Why Is Earth Hot Inside?


 The interior of Earth is very hot for two main reasons:
1. The heat from when the planet formed (Primordial Heat) which came from the following sources:
a. Accretion energy
Accretion of material during the formation of planets is likely one of the largest sources of heat. The
accretion heat is the energy accumulated during the burial of heat by impacts as the planet grows through the
accretion of planetisimals (a combination of the word “plant” and “infinitesimal”) and they are considered as
fundamental building blocks of terrestrial planets and the core of giant planets). In other words, it is the heat
generated by the conversion of kinetic energy of impacting bodies to thermal energy.
b. Adiabatic compression
As more particles accreted in planet those at the center squashed by growing gravitational load
c. Core formation energy
Core formation is the biggest differentiation event in the life of any terrestrial planet. Settling of Fe to
center of Earth converts potential energy of iron into heat energy.
d. Decay of short-lived radioisotopes
Short-lived radioisotopes are those with half-lives measured in millions of years (Ma) or fewer. Typically,
we don’t expect to encounter these in the modern solar system because only undetectable traces of them will
remain from the time of their formation in supernova or previous star prior to the formation of the solar system.
10Be, 26Al, 36Cl, 41Ca, 53Mn, 60Fe, 107Pd, and 129I are examples of short-lived radioisotopes. These are
thought to have been a major source of heat driving planetary differentiation in early solar system.

2. The heat from the decay of radioactive elements (Radiogenic Heat), particularly the long-lived radioisotopes
a. Long-lived radioisotopes
Those radioisotopes with half-lives measured in hundreds of millions or billions of years (Ga). Present in
the modern world in detectable quantities. Some long-lived radioisotopes are 235U, 238U, 40K, 232Th which
considered as first source decay produced more heat early in Earth’s history than it does today.

 About 50% of the heat given off by the Earth’s is generated by the radioactive decay of elements such as Uranium and Thorium
and their decay products. Geophysicists believe that heat flows from Earth’s interior into space at a rate of about 44 x 1012 W
(Johnston, 2011).

How the Earth’s Internal Heat Is Redistributed?

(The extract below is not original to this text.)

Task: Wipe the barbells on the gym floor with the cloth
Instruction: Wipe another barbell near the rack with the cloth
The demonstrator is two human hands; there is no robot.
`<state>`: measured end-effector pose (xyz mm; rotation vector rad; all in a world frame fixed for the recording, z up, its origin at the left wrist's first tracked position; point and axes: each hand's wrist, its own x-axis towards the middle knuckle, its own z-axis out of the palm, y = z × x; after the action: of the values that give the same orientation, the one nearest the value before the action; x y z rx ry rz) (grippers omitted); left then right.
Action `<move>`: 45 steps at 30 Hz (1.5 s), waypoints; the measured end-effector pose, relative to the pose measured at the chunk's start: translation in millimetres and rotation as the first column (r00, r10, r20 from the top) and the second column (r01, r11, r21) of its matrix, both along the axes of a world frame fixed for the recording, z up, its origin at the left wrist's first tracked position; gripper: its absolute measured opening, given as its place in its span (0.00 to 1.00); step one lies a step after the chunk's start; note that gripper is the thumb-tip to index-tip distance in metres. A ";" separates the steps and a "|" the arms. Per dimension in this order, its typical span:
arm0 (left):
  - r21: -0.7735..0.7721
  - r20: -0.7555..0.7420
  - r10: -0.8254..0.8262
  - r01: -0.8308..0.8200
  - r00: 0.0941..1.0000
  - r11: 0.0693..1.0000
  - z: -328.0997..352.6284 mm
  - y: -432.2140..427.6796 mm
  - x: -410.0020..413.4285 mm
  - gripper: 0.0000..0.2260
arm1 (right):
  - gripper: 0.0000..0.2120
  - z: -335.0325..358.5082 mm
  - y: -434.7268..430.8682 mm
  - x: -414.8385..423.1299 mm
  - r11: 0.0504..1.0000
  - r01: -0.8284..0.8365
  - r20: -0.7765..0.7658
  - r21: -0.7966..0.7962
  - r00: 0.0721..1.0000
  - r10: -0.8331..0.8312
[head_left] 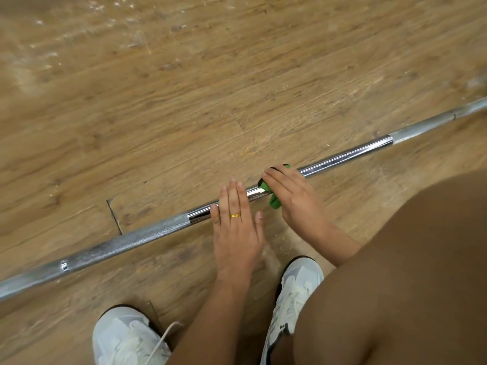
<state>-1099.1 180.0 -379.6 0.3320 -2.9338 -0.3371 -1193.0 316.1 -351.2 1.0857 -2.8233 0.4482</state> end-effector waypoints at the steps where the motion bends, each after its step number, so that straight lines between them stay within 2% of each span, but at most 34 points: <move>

 Both sources of heat whether primordial or radiogenic undergo
heat transfer and it plays an important role to the continuous
changes and development of our planet. The heat from Earth’s
interior is distributed through the simultaneous processes of
convection and conduction.
 Conduction governs the thermal conditions in almost entire
solid portions of the earth. It is defined as the process by which
heat energy is transmitted through collisions between
neighboring atoms or molecules. It is responsible for the heat
transfer from earth’s core and radiation from the sun to the
surface.
 Convection governs the heat transport in the fluid outer core
and the mantle. It involves transfer of heat by the movement of
mass, which is more efficient means of heat transport in the
Earth compared to pure conduction. Convection dominates the
thermal conditions in the zone where large quantities of fluids
(molten rocks) exist. Convection occurs at the mantle but not
between the core and mantle or even between the
asthenosphere and lithosphere (except at sea-floor spreading
zones). The only heat transfer mechanism in these transition zones is through conduction.

 Earth’s heat flow transport occurs by conduction, mantle


convection, hydrothermal convection and volcanic advection.
Earth’s internal heat flow to the surface is thought to be 80%
due to mantle convection, with the remaining heat originating in
the Earth’s crust, with about 1% due to volcanic activity,
earthquakes and mountain building. Thus, approximately 99%
of Earth’s internal heat loss at the surface is by conduction
through the crust and by mantle convection is the dominant
control on heat transport from deep within the Earth.